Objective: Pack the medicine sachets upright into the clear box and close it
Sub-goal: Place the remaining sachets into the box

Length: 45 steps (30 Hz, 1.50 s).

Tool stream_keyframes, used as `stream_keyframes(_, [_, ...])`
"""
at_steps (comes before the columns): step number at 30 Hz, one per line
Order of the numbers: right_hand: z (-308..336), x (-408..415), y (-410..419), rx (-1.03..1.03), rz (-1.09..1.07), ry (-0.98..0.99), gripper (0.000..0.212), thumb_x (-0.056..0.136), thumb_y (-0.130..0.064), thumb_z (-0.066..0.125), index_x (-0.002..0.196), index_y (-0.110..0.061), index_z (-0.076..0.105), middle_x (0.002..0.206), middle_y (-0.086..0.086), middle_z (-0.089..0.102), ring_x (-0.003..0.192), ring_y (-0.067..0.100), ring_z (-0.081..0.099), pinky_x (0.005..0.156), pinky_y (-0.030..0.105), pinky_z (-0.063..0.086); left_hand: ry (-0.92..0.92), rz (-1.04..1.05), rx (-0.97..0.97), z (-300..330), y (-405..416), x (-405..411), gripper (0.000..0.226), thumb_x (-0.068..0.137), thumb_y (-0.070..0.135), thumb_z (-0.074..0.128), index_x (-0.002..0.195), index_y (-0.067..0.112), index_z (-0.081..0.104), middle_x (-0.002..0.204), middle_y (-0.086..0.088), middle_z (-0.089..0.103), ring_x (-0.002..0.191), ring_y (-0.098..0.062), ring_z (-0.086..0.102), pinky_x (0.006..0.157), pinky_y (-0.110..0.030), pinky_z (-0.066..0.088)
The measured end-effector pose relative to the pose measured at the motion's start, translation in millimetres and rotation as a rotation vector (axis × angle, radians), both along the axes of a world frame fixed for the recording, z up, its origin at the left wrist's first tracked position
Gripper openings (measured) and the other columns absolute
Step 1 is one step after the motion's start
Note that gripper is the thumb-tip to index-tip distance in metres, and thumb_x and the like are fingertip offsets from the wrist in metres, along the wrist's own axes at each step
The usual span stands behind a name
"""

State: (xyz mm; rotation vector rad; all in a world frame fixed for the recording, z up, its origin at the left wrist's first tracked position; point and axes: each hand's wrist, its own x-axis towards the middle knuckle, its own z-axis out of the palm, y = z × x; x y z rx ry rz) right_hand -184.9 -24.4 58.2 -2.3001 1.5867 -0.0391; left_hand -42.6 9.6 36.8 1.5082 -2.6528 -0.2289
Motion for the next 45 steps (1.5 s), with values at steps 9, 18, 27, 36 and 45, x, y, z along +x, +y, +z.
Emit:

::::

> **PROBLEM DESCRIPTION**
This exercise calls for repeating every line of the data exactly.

> **OUTPUT OF THE TASK**
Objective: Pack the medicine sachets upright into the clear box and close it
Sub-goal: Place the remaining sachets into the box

Length: 45 steps (30 Hz, 1.50 s).

Tool stream_keyframes, used as `stream_keyframes(_, [_, ...])`
"""
at_steps (comes before the columns): step number at 30 Hz, one per line
Order of the numbers: right_hand: z (-308..336), x (-408..415), y (-410..419), rx (-1.03..1.03), rz (-1.09..1.07), ry (-0.98..0.99), gripper (0.000..0.212), thumb_x (-0.056..0.136), thumb_y (-0.130..0.064), thumb_z (-0.066..0.125), index_x (-0.002..0.196), index_y (-0.110..0.061), index_z (-0.076..0.105), middle_x (0.002..0.206), middle_y (-0.086..0.086), middle_z (-0.089..0.102), ring_x (-0.003..0.192), ring_y (-0.067..0.100), ring_z (-0.081..0.099), pinky_x (0.005..0.156), pinky_y (-0.030..0.105), pinky_z (-0.063..0.086); left_hand: ry (-0.92..0.92), rz (-1.04..1.05), rx (-0.97..0.97), z (-300..330), y (-405..416), x (-405..411), gripper (0.000..0.226), thumb_x (-0.068..0.137), thumb_y (-0.070..0.135), thumb_z (-0.074..0.128), index_x (-0.002..0.195), index_y (-0.067..0.112), index_z (-0.081..0.104), middle_x (-0.002..0.204), middle_y (-0.086..0.088), middle_z (-0.089..0.103), ring_x (-0.002..0.191), ring_y (-0.098..0.062), ring_z (-0.086..0.102), pinky_x (0.006..0.157), pinky_y (-0.110..0.030), pinky_z (-0.066..0.088)
The measured end-effector pose relative to the pose measured at the motion's start, translation in millimetres and rotation as a rotation vector (axis × angle, radians), both along the axes of a world frame fixed for the recording, z up, its origin at the left wrist's first tracked position
Gripper openings (measured) and the other columns absolute
Step 1 is one step after the motion's start
Note that gripper is the thumb-tip to index-tip distance in metres, and thumb_x and the like are fingertip offsets from the wrist in metres, along the wrist's own axes at each step
The usual span stands behind a name
"""

State: (xyz mm; rotation vector rad; all in a world frame fixed for the recording, z up, its origin at the left wrist's first tracked position; point and axes: each hand's wrist, its own x-axis towards the middle knuckle, its own z-axis out of the palm, y = z × x; x y z rx ry rz) right_hand -184.9 -24.4 58.2 -2.3001 1.5867 -0.0391; left_hand -42.6 9.6 36.8 1.5082 -2.6528 -0.2289
Motion for the next 45 steps (1.5 s), with values at steps 9, 18, 27, 36 and 45, x, y, z along +x, +y, +z.
Emit:

There is nothing further to the answer.